ANDY GOT KATY and the kids to the hospital in Chula Vista first. Nick was in surgery and the waiting room desk nurse said it might go long.
He took her aside.
“Is he going to be all right?” asked Andy.
“He’s in surgery, Mr. Becker. That’s all we can say right now.”
“But what’s his condition? This is a hospital, you must know what his condition is. If you don’t, who does? Is he going to make it?”
“That’s all we can say right now. Please sit down, or maybe take a walk.”
Andy started toward Nick’s partner, Al Lobdell. Lobdell was standing with a group of what could only be plainclothes cops. He appeared to be explaining something very intense and complex, his hands out for emphasis, his big head forward.
Lobdell broke away and took Andy outside. Told him about the arrest warrant and the tip and waiting for Bonnett at the border. Pulling over his car in National City. Three guys with him. Bonnett making them, the foot chase, gunshots, the knife. Bonnett was critical, too. Shot up. Nick’s car shot up, too, two blown-out windows. But Lobdell had brought Nick and Bonnett both right here to the same damned hospital in Nick’s car, believe it or not. Faster than waiting for an ambulance.
When Andy had enough for a story he called it in to Teresa from a waiting room phone, dictating from his notes.
“My God, Andy. Is he going to make it?”
“They won’t tell me anything.”
“Are you okay? Are you coming home tonight?”
“It might be a couple of days. I’ll call you later tonight.”
He sat with Katy on a yellow sofa. No expression on her big pretty face. Willie and Stevie on either side of her with their feet swinging back and forth. Katherine sat on the carpet finding the hidden pictures in a Highlights magazine.
Andy had never seen them this quiet.
DAVID CAME into the waiting room half an hour later with Max and Monika.
Andy thought his brother looked pale and thin but somehow strong, too.

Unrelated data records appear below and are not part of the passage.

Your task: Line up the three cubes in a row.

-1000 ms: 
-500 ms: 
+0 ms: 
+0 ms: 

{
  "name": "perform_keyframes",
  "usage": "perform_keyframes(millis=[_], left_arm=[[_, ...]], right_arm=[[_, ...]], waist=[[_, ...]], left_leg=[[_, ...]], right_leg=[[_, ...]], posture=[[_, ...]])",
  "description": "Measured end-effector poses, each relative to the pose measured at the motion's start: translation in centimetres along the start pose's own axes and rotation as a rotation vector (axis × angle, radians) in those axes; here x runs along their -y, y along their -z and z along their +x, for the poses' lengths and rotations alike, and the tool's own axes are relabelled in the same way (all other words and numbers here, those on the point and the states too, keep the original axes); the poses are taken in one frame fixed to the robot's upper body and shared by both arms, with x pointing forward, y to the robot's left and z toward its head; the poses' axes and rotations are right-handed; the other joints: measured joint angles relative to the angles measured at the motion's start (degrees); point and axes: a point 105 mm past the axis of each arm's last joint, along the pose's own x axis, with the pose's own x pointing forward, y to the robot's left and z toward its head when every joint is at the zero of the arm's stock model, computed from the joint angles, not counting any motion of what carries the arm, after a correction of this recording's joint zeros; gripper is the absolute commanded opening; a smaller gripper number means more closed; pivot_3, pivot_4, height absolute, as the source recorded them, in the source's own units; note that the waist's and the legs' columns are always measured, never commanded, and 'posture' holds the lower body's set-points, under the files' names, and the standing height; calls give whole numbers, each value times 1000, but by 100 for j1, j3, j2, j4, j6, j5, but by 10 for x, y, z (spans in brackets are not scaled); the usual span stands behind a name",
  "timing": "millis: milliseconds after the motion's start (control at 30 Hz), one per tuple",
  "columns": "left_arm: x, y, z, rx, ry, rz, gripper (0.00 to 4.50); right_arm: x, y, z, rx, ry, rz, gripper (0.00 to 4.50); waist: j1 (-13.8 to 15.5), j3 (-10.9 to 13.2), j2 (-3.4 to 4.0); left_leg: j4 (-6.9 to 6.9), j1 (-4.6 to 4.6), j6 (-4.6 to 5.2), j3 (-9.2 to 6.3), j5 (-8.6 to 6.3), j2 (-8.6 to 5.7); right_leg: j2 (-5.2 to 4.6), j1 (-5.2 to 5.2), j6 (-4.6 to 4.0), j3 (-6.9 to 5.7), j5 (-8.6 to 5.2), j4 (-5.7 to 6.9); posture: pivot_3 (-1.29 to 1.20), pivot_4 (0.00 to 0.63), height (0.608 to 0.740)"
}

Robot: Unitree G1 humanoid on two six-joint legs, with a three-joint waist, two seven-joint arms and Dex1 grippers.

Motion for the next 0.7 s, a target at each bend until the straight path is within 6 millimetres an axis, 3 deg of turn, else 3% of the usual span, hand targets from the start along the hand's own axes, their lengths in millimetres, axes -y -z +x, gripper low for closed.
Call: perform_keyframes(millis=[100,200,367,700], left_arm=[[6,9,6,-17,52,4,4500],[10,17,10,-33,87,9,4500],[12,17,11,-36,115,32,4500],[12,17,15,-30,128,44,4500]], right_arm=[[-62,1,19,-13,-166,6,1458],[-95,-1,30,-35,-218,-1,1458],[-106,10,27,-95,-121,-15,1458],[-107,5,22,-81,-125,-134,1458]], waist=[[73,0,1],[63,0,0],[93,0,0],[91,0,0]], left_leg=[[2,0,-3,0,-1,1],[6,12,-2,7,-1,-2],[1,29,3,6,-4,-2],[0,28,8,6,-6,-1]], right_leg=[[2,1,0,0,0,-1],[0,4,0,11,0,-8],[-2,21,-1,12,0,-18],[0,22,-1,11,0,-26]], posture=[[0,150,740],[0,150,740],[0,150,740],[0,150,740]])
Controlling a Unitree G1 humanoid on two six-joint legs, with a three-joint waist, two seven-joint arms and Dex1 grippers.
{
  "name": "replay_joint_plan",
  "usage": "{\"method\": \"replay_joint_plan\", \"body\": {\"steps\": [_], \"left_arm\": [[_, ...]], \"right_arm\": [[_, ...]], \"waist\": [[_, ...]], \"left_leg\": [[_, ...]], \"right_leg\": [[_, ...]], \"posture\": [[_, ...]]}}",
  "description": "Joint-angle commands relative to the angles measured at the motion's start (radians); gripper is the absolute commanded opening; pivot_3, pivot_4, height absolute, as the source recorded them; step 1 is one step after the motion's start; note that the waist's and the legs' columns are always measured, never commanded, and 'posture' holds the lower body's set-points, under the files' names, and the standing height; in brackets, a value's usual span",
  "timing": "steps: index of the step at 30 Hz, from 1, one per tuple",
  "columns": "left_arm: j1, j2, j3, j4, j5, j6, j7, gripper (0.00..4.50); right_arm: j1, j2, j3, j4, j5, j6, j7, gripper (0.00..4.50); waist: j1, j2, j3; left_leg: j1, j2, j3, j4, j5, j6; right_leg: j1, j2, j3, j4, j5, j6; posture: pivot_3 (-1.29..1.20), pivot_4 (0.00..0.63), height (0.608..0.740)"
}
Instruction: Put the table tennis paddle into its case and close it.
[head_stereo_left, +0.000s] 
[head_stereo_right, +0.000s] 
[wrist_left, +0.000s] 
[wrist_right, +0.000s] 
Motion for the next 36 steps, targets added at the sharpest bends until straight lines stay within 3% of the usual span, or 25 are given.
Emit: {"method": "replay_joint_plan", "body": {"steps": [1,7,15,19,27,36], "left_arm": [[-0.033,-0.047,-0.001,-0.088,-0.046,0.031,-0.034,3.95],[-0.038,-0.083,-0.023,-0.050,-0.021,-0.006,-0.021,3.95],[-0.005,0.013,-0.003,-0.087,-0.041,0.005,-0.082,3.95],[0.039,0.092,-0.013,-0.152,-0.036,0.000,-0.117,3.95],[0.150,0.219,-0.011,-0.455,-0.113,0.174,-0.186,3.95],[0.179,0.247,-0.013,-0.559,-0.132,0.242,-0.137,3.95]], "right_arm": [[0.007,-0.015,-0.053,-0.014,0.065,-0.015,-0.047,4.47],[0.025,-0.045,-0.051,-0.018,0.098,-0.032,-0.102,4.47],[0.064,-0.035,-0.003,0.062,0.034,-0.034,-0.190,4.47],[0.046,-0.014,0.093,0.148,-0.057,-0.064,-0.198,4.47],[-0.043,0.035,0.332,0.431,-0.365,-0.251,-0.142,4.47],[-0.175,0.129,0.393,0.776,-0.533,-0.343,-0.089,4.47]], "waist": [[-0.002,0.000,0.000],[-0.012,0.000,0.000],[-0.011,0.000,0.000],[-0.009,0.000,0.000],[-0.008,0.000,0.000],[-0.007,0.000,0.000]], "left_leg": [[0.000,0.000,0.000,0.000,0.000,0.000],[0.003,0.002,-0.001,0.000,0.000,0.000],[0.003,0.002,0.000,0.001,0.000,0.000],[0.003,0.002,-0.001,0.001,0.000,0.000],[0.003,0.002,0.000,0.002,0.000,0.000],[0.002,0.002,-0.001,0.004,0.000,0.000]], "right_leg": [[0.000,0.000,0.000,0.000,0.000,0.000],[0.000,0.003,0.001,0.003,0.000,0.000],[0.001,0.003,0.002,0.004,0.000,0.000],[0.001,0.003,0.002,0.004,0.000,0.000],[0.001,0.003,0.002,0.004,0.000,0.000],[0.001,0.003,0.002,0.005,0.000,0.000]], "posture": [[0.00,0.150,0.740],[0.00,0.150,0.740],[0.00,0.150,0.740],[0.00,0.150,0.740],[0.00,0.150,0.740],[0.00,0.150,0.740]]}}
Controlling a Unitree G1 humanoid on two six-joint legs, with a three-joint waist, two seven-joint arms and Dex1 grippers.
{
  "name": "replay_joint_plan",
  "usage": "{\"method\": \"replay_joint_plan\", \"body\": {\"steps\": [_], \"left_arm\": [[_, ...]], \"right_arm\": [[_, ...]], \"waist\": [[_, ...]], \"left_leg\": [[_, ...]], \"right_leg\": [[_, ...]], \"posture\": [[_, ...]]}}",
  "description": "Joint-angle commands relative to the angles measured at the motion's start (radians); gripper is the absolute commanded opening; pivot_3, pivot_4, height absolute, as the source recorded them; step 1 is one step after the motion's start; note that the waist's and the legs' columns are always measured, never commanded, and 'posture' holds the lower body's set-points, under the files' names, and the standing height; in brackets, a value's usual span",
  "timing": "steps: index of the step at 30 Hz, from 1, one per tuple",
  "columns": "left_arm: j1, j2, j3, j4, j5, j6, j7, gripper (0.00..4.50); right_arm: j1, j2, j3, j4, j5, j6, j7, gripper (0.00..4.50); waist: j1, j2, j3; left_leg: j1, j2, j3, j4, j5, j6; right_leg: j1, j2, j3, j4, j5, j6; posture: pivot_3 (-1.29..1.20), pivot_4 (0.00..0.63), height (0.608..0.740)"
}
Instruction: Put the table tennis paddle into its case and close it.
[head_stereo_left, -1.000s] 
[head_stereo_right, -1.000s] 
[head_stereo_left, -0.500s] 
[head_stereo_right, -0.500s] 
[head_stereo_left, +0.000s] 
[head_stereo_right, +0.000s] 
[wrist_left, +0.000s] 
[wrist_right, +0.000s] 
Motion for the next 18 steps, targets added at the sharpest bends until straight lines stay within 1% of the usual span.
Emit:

Like rope. Like a man who had gone through bad things and survived.
His mother wore a hopeless expression. His father stared at the other people in the waiting room as if daring them to give him bad news.
Just then a doctor pushed hurriedly through the back doors and waved the adults into a prayer room. He shut the door.
“I’m sorry but Nick has died.”
Andy felt his body tilting back into the earth. Sensed the deep black hole into which he was falling. Stared into the doctor’s pained brown eyes, and opened his mouth but couldn’t speak.
“I need to see him,” said David.
“You can’t.”
“Of course I can. I’m his brother and an ordained minister. Take me to him immediately.”
Andy saw the strength gathered in his brother’s eyes. The same strength Andy had always seen there, but it was focused now. It was narrow and intense. Not broad and radiant. Looked more like fury than love. Ferocious and irresistible.
The doctor nodded, turned, and led the way.
DAVID’S WORLD tunneled down tighter with every step. He knew that his God and his faith and his brother would be salvaged or destroyed in the next minute.
He had never been in an operating room. The light was dim. He could sense that a fierce battle had just been lost here. Nick was under a bloody white blanket. A surgery nurse with her back to him was clanking implements from a stand into a stainless steel tray. The heart monitor showed a steady green horizontal line unbroken by life. A man in green scrubs and rubber gloves bloody to the wrists padded in, saw David, immediately turned and walked back out. The nurse folded back the blanket and revealed Nick’s face. David’s heart dropped and kept dropping. He touched his brother’s forehead. Not warm, really, but not yet cool.
David closed his eyes. Felt nothing of his own body now except for his hand on Nick’s head. Heard the clink of tools in the tray. Heard the human murmur outside the room. Heard the hum of lifesaving machines and waiting room music sneaking through the ducts and airwaves. He silently told his God that now was the time to answer his prayer. Now was the time for God to reveal Himself in a visible and useful way. Now was the time to break the indifferent silence. A miracle was required. This modest miracle would be a declaration of His being and His caring. Simple gratitude, not to all mankind but to one man and his family. A way to acknowledge the bottomless love that David had always felt for Him, his God, who had remained reluctant and unavailable for so long.
Your humble servant, David.
Amen.
David heard the breath catch in the nurse’s throat.
“Oh my God,” she whispered.
Opened his eyes and followed hers to the rhythm on the scope. Then the pulse within the rhythm.